§ WHAT YOU NEED TO DO
What is needed is every line of the material that contains "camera".

+ + + +

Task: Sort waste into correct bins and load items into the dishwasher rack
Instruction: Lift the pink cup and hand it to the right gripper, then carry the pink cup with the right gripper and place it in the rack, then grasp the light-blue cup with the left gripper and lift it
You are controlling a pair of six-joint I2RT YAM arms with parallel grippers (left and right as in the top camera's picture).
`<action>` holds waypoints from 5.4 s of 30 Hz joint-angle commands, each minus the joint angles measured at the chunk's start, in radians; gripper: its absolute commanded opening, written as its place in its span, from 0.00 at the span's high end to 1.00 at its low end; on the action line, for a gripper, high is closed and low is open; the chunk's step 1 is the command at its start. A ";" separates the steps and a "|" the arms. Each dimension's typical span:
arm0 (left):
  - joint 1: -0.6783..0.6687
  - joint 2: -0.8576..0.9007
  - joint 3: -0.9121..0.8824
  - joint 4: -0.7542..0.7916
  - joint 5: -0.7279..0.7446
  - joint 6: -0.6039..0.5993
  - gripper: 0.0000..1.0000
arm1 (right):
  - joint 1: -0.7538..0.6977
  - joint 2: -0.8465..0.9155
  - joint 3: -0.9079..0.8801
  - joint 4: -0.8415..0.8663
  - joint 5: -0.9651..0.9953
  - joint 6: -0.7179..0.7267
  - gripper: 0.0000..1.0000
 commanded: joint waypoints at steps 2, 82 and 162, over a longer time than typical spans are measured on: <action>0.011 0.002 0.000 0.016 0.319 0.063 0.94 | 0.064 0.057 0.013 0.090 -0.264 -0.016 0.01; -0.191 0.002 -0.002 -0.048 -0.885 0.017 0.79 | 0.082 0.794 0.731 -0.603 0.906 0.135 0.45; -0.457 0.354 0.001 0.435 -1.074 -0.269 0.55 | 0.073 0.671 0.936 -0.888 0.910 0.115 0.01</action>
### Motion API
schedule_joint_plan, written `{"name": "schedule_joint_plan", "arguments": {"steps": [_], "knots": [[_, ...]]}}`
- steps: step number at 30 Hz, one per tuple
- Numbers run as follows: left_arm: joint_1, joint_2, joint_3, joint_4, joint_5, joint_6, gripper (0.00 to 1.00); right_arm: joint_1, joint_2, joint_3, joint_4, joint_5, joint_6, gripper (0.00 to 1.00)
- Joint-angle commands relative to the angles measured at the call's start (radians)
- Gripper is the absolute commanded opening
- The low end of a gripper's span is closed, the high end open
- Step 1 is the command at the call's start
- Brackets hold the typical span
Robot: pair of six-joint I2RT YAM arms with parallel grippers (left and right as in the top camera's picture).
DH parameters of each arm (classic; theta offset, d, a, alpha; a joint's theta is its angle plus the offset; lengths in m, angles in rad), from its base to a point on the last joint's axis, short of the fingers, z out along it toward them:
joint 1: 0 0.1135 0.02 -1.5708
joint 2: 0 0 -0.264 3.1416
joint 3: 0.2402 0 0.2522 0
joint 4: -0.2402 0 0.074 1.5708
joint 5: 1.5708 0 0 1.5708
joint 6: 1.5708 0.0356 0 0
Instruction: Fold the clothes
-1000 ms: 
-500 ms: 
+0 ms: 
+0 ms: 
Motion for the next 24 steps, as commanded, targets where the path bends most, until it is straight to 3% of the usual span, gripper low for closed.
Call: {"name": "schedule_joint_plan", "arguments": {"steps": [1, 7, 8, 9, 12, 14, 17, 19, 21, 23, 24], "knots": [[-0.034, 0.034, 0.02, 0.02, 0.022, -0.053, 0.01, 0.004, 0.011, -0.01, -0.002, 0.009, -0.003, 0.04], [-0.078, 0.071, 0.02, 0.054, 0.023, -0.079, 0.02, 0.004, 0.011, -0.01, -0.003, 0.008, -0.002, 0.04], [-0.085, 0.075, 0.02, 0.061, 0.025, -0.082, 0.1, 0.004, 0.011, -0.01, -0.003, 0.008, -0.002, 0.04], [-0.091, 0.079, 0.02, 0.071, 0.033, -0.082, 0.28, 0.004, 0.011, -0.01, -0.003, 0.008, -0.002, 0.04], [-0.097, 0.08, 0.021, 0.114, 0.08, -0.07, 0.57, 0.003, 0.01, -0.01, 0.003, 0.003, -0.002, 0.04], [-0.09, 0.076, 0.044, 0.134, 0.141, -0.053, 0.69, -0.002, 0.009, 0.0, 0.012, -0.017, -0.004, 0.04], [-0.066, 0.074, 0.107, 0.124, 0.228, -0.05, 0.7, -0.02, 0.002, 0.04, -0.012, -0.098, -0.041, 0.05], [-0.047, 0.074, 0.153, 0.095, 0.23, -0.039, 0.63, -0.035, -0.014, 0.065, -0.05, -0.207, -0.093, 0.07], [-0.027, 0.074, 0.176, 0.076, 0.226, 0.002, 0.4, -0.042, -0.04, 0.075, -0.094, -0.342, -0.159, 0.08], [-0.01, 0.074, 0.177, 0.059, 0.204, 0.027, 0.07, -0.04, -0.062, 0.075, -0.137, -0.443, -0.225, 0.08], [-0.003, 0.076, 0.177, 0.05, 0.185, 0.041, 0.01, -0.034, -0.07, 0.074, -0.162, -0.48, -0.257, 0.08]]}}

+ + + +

§ SOLUTION BELOW
You are controlling a pair of six-joint I2RT YAM arms with parallel grippers (left and right as in the top camera's picture).
Robot: pair of six-joint I2RT YAM arms with parallel grippers (left and right as in the top camera's picture).

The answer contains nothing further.